◆ **WHAT IS REQUIRED**
In the records that follow, the lines from the one containing "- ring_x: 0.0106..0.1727" to the one containing "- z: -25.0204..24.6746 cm", inclusive, are to be given again exactly.
»»
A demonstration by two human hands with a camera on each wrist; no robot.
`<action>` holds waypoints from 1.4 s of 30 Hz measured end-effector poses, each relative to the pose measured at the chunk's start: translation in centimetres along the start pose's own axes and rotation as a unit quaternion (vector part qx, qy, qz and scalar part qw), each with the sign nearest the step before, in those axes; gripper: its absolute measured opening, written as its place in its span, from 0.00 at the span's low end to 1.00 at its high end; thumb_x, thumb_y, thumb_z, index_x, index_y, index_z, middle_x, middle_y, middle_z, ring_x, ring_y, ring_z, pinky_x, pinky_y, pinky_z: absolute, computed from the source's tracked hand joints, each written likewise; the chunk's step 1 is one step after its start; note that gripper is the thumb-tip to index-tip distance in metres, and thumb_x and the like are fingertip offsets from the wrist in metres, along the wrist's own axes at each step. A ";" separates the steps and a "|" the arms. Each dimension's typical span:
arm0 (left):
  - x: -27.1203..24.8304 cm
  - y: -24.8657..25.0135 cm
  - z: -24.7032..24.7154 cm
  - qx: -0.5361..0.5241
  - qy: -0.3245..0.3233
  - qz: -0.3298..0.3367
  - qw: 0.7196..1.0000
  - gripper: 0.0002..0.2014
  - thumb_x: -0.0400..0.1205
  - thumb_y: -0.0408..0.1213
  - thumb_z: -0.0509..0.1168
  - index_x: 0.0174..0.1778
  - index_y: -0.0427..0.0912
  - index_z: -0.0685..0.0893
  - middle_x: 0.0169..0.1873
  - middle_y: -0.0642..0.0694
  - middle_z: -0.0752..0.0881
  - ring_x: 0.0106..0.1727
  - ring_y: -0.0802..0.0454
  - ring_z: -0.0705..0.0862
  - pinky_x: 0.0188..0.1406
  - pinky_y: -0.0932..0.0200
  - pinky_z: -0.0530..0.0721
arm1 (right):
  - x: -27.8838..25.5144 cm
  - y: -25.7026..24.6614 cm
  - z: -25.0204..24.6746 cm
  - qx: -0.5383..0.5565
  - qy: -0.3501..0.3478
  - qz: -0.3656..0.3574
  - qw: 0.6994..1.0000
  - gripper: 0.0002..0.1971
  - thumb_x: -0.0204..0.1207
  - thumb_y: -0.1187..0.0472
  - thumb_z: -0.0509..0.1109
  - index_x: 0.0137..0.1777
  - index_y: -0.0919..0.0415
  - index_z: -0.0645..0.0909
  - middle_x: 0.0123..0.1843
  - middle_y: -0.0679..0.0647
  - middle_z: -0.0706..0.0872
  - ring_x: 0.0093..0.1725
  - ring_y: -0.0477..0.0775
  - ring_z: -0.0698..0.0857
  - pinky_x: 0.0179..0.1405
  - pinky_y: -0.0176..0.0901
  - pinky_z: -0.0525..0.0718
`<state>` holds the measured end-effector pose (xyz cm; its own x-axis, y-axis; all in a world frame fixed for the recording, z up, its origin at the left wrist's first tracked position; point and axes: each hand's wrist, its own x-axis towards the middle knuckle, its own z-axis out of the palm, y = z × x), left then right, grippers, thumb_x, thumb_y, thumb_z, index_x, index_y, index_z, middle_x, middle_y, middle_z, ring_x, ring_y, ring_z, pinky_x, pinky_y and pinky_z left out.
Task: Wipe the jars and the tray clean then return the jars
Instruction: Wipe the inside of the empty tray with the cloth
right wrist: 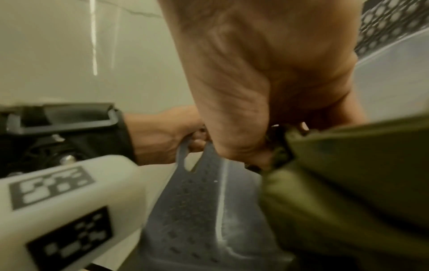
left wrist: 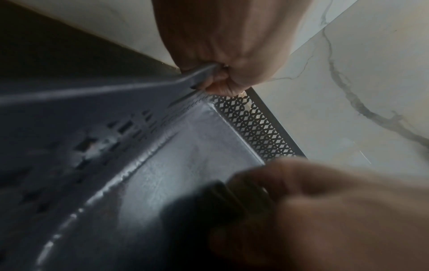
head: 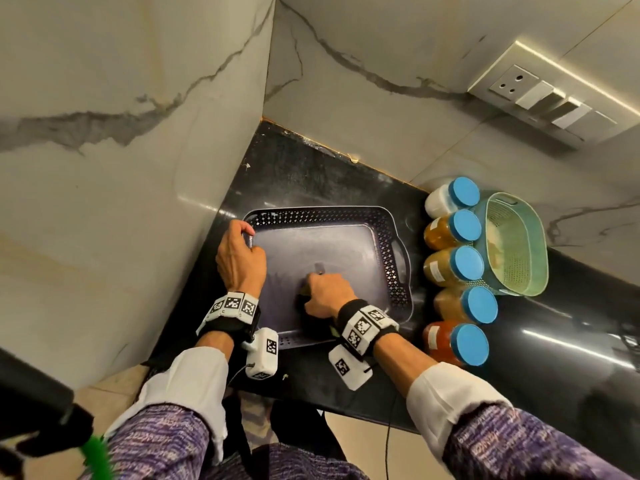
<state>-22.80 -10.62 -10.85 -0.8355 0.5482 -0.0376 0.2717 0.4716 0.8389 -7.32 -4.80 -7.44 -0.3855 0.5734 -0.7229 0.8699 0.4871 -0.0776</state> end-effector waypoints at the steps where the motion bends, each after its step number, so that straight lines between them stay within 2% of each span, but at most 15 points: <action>1: 0.0 0.0 0.0 -0.001 0.001 0.000 1.000 0.16 0.70 0.18 0.61 0.46 0.42 0.80 0.44 0.37 0.88 0.47 0.31 0.85 0.40 0.52 0.70 | 0.0 -1.2 0.2 0.013 -0.008 -0.014 1.000 0.23 0.81 0.57 0.72 0.73 0.65 0.77 0.71 0.69 0.85 0.71 0.72 0.84 0.68 0.57 0.84; 5: 0.1 -0.2 0.0 -0.003 -0.012 -0.002 1.000 0.16 0.70 0.18 0.62 0.47 0.41 0.80 0.44 0.37 0.88 0.47 0.32 0.85 0.40 0.51 0.70 | 0.9 -6.0 0.9 0.156 0.009 -0.035 0.987 0.18 0.80 0.57 0.72 0.65 0.67 0.82 0.65 0.71 0.88 0.64 0.74 0.87 0.60 0.57 0.85; 10: 0.6 -0.9 -0.8 0.003 -0.053 0.015 0.998 0.15 0.71 0.19 0.65 0.50 0.40 0.79 0.44 0.36 0.87 0.46 0.33 0.85 0.41 0.52 0.71 | 3.7 -8.2 0.4 0.445 0.130 0.053 0.885 0.12 0.80 0.60 0.72 0.58 0.66 0.87 0.60 0.69 0.92 0.63 0.71 0.88 0.64 0.58 0.86; 13: 0.3 -1.0 -1.5 0.005 -0.057 0.024 0.998 0.15 0.71 0.19 0.66 0.50 0.38 0.77 0.41 0.36 0.86 0.44 0.31 0.84 0.39 0.51 0.70 | 6.1 -6.4 -1.1 0.553 0.184 0.110 0.805 0.14 0.81 0.63 0.69 0.64 0.68 0.82 0.62 0.68 0.90 0.61 0.66 0.88 0.66 0.56 0.85; 17: -0.5 -1.0 -1.5 0.003 -0.057 0.014 0.998 0.15 0.70 0.19 0.65 0.49 0.39 0.78 0.40 0.37 0.86 0.43 0.31 0.84 0.40 0.46 0.75 | 7.3 1.6 -3.4 0.544 0.265 0.212 0.767 0.18 0.80 0.64 0.69 0.65 0.76 0.80 0.59 0.71 0.89 0.65 0.71 0.88 0.53 0.51 0.80; 19: -0.6 -1.0 -1.2 -0.004 -0.052 0.005 0.999 0.15 0.70 0.19 0.65 0.49 0.39 0.78 0.41 0.36 0.86 0.43 0.31 0.84 0.40 0.48 0.73 | 5.9 5.6 -3.8 0.507 0.291 0.258 0.770 0.21 0.81 0.63 0.69 0.70 0.75 0.77 0.62 0.72 0.87 0.68 0.73 0.86 0.58 0.54 0.81; 22: -0.7 -0.7 -0.6 -0.016 -0.044 -0.004 0.999 0.14 0.70 0.19 0.64 0.47 0.39 0.79 0.41 0.36 0.86 0.43 0.31 0.84 0.40 0.51 0.71 | 3.8 7.5 -2.9 0.439 0.280 0.255 0.815 0.17 0.81 0.63 0.68 0.68 0.67 0.79 0.67 0.71 0.87 0.69 0.73 0.85 0.67 0.55 0.81; 28: -0.7 -0.7 -0.5 -0.025 -0.035 -0.005 0.999 0.13 0.72 0.18 0.64 0.47 0.39 0.79 0.42 0.34 0.87 0.44 0.31 0.84 0.41 0.48 0.75 | 3.4 0.1 1.3 0.339 0.129 -0.004 0.932 0.19 0.81 0.67 0.70 0.71 0.62 0.81 0.67 0.65 0.89 0.68 0.65 0.86 0.67 0.49 0.81; 30: -0.6 -0.7 -0.8 -0.020 -0.042 0.001 0.999 0.13 0.73 0.18 0.64 0.48 0.38 0.80 0.43 0.34 0.88 0.46 0.32 0.85 0.42 0.52 0.71 | 2.8 -1.3 1.9 0.331 0.065 -0.067 0.939 0.17 0.81 0.68 0.72 0.70 0.65 0.83 0.65 0.64 0.89 0.65 0.63 0.87 0.64 0.44 0.82; 33: -0.6 -0.3 -1.8 -0.024 -0.053 0.020 0.998 0.13 0.73 0.19 0.65 0.48 0.40 0.82 0.43 0.36 0.88 0.44 0.34 0.84 0.42 0.55 0.70 | 0.7 -0.1 0.4 0.500 0.041 -0.114 0.858 0.14 0.81 0.76 0.71 0.65 0.68 0.84 0.52 0.59 0.87 0.44 0.46 0.87 0.48 0.31 0.84; 35: -0.6 0.5 -2.6 -0.030 -0.049 0.052 0.997 0.15 0.72 0.19 0.65 0.48 0.41 0.82 0.42 0.40 0.86 0.41 0.38 0.82 0.40 0.54 0.70 | -1.5 2.3 -1.5 0.671 0.035 -0.101 0.734 0.16 0.81 0.77 0.69 0.66 0.67 0.84 0.48 0.58 0.90 0.40 0.44 0.90 0.49 0.40 0.88; 37: -0.4 1.9 -3.4 -0.042 -0.031 0.115 0.992 0.16 0.70 0.19 0.63 0.48 0.43 0.82 0.40 0.44 0.84 0.38 0.42 0.80 0.39 0.52 0.74 | -4.6 5.2 -3.3 0.811 0.002 -0.071 0.581 0.12 0.80 0.72 0.70 0.62 0.65 0.86 0.45 0.60 0.93 0.38 0.54 0.92 0.46 0.47 0.93; 38: -0.3 2.8 -3.8 -0.049 -0.020 0.148 0.988 0.17 0.70 0.19 0.63 0.48 0.43 0.82 0.40 0.45 0.83 0.37 0.44 0.79 0.39 0.52 0.74 | -6.5 6.6 -4.0 0.843 -0.014 -0.061 0.534 0.08 0.79 0.68 0.72 0.57 0.64 0.87 0.42 0.60 0.92 0.37 0.58 0.92 0.45 0.49 0.92; 40: 0.0 4.4 -4.2 -0.057 0.006 0.201 0.978 0.17 0.70 0.18 0.62 0.48 0.40 0.83 0.41 0.44 0.82 0.37 0.50 0.75 0.40 0.58 0.70 | -9.4 9.0 -5.0 0.854 0.007 -0.040 0.519 0.07 0.75 0.64 0.79 0.51 0.62 0.87 0.40 0.60 0.90 0.37 0.61 0.89 0.47 0.53 0.90; 42: 0.2 5.2 -4.3 -0.063 0.023 0.224 0.972 0.16 0.70 0.17 0.62 0.49 0.37 0.84 0.43 0.42 0.82 0.39 0.55 0.72 0.42 0.62 0.68 | -10.6 10.7 -4.9 0.799 0.110 -0.003 0.591 0.09 0.73 0.68 0.82 0.52 0.64 0.88 0.41 0.61 0.90 0.38 0.61 0.90 0.45 0.53 0.91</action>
<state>-23.63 -11.04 -4.11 -0.6688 0.6456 0.3687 0.5544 0.1027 0.8259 4.56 -2.51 2.75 -0.2679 0.7324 -0.6259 -0.0204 -0.6538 -0.7564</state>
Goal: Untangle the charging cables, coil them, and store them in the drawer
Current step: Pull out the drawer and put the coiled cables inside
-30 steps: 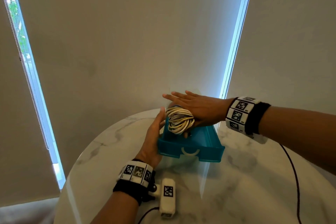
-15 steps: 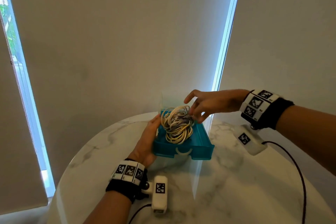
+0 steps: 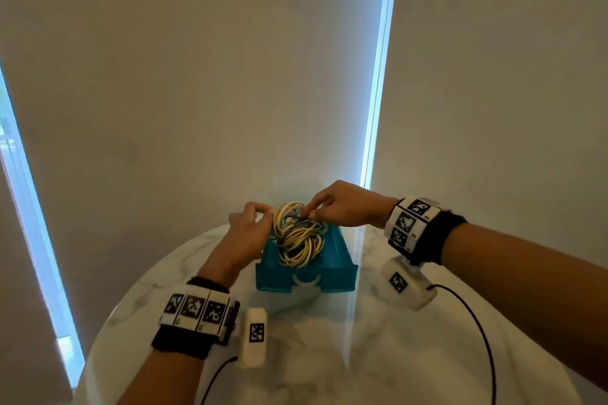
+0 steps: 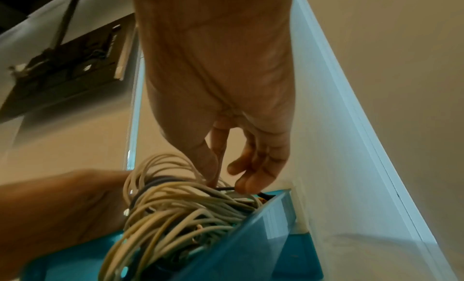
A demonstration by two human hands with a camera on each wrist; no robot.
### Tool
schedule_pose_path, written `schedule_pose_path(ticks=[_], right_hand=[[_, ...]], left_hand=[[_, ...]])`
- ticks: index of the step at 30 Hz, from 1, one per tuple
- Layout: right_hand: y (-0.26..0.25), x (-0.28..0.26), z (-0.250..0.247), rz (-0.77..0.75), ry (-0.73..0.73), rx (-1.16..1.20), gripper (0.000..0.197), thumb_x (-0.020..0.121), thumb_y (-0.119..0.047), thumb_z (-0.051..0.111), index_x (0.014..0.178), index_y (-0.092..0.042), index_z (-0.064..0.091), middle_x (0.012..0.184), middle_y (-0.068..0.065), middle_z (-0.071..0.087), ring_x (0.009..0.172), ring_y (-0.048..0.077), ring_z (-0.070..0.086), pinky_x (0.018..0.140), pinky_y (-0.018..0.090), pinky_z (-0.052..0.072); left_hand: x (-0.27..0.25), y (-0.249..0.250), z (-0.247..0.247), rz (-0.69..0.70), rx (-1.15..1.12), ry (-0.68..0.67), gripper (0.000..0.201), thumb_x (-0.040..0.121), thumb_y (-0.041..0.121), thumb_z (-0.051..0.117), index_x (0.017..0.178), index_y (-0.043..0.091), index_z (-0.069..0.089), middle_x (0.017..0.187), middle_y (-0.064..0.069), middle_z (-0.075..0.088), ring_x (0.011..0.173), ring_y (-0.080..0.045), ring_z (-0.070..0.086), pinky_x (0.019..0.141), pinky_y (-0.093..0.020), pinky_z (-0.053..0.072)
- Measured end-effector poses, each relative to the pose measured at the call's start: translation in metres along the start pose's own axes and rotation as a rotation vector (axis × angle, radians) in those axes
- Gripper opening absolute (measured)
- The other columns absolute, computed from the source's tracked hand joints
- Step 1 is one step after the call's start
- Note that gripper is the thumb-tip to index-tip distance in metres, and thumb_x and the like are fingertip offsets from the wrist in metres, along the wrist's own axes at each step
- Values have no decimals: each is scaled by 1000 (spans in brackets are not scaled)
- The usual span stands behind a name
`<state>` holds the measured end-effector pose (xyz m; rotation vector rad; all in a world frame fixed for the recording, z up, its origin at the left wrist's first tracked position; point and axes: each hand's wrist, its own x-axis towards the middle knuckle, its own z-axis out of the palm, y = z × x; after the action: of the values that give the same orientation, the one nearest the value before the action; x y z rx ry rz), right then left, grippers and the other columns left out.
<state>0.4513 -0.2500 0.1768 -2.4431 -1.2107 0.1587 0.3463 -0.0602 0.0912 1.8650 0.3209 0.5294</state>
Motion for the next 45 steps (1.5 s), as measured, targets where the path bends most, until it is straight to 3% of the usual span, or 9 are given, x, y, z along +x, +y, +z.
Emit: schedule_pose_path(ticks=[5, 10, 17, 24, 27, 35, 40, 43, 45], right_hand=[[-2, -8, -2, 218, -117, 231, 43, 107, -35, 60, 148, -22, 64, 151, 5, 61, 141, 27, 51, 119, 59, 42], [-1, -14, 2, 287, -160, 320, 56, 99, -48, 72, 152, -33, 59, 163, 3, 48, 153, 32, 39, 119, 68, 39], [11, -5, 16, 440, -78, 486, 118, 71, -47, 98, 156, -18, 23, 151, 15, 51, 126, 38, 65, 83, 50, 68], [33, -17, 22, 414, -152, 680, 72, 83, -26, 91, 144, -6, 57, 127, 16, 76, 113, 33, 76, 91, 38, 65], [34, -24, 23, 410, -157, 746, 62, 90, -25, 84, 143, -8, 57, 122, 16, 75, 108, 28, 73, 79, 33, 63], [36, -29, 21, 452, -194, 1013, 46, 98, -57, 69, 123, -18, 62, 125, 21, 66, 117, 38, 67, 104, 56, 57], [38, -9, 29, 490, -205, 782, 77, 86, -79, 68, 137, -22, 62, 131, 19, 68, 119, 35, 68, 103, 52, 60], [41, 9, 35, 548, -144, 617, 104, 67, -77, 87, 142, -14, 52, 131, 18, 68, 115, 35, 71, 100, 52, 62], [43, 17, 35, 574, -70, 573, 130, 50, -74, 97, 149, -13, 37, 131, 17, 66, 105, 35, 74, 82, 49, 68]], left_hand=[[-7, 23, -12, 263, 353, 195, 21, 108, 28, 44, 98, 29, 63, 94, 1, 74, 85, -21, 71, 82, -47, 60], [-14, 62, -4, 293, 702, 181, 49, 104, 69, 42, 95, 27, 66, 86, 2, 73, 79, -22, 72, 85, -41, 59], [-6, 68, 2, 258, 699, 184, 26, 99, 42, 71, 86, 20, 67, 90, -1, 77, 77, -19, 74, 74, -34, 61], [-1, 42, 4, -12, 460, 22, 25, 95, 16, 67, 85, -6, 72, 77, -12, 78, 67, -26, 78, 69, -47, 68], [0, 41, 6, 18, 578, 52, 27, 88, 27, 73, 74, 5, 81, 65, -6, 77, 69, -25, 79, 67, -40, 67], [9, 41, 4, 41, 784, 126, 30, 90, 52, 76, 77, 26, 82, 72, 8, 74, 74, -15, 70, 61, -26, 46], [22, 21, 6, 27, 588, 13, 31, 88, 50, 80, 80, 21, 85, 75, 5, 77, 76, -15, 72, 67, -33, 60], [28, 19, 4, -72, 380, -70, 30, 87, 37, 87, 99, 11, 83, 100, -6, 80, 90, -19, 76, 77, -35, 67], [30, 18, 3, -102, 273, -69, 41, 85, 31, 90, 117, 12, 73, 123, -5, 69, 99, -21, 72, 66, -32, 66]])
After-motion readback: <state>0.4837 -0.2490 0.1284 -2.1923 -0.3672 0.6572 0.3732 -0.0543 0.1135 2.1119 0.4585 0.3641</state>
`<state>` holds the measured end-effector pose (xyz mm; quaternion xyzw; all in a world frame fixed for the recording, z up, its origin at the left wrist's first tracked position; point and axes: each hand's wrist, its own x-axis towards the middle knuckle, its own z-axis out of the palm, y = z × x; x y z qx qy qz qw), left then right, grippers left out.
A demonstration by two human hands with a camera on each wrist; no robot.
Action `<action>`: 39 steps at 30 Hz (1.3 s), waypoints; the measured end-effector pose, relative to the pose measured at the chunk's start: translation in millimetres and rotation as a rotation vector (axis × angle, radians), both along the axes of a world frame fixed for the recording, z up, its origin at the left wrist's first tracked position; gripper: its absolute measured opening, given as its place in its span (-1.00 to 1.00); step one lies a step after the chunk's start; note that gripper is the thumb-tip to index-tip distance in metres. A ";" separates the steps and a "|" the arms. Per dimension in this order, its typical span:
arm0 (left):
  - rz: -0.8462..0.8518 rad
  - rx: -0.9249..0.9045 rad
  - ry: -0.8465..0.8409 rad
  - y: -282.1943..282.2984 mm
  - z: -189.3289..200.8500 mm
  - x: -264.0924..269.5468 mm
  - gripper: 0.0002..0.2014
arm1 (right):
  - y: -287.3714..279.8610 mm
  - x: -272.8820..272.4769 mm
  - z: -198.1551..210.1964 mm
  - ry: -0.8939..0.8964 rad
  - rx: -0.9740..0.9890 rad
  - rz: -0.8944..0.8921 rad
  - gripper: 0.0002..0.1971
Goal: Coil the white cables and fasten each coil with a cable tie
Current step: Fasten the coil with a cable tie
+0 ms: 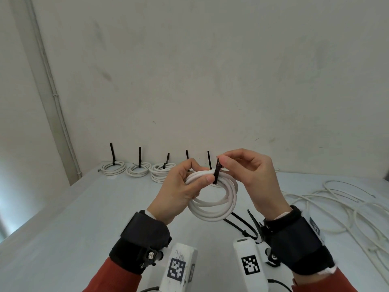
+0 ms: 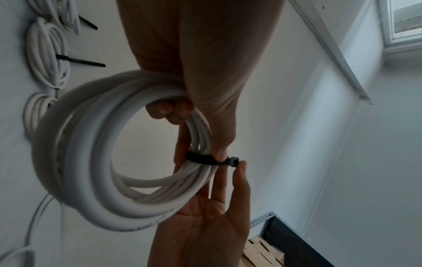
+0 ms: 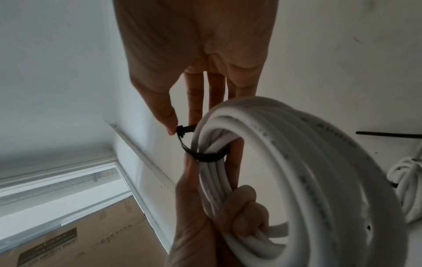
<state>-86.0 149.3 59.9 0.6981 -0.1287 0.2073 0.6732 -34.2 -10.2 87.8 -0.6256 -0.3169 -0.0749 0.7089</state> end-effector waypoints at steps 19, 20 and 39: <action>0.008 0.119 -0.057 -0.3 -0.4 -0.5 -0.79 | -6.3 6.9 5.0 0.586 0.198 0.375 -0.62; 0.014 0.136 -0.065 -0.1 -0.2 -0.7 -0.79 | -6.2 6.5 5.6 0.587 0.204 0.379 -0.58; 0.572 0.972 -0.527 23.5 5.4 -5.6 -0.82 | -3.9 6.0 0.0 0.566 -0.208 0.236 -0.63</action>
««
◆ **YOUR RESPONSE**
  - ring_x: 0.0106..0.1727
  - ring_y: -0.0802..0.0454
  - ring_z: -0.0705..0.0862
  - pinky_x: 0.0188..0.1406
  - pinky_y: -0.0932..0.0200
  - pinky_z: -0.0530..0.0721
arm1 (right):
  - x: -27.8838..25.5144 cm
  - y: -25.7026..24.6614 cm
  - z: -25.0204..24.6746 cm

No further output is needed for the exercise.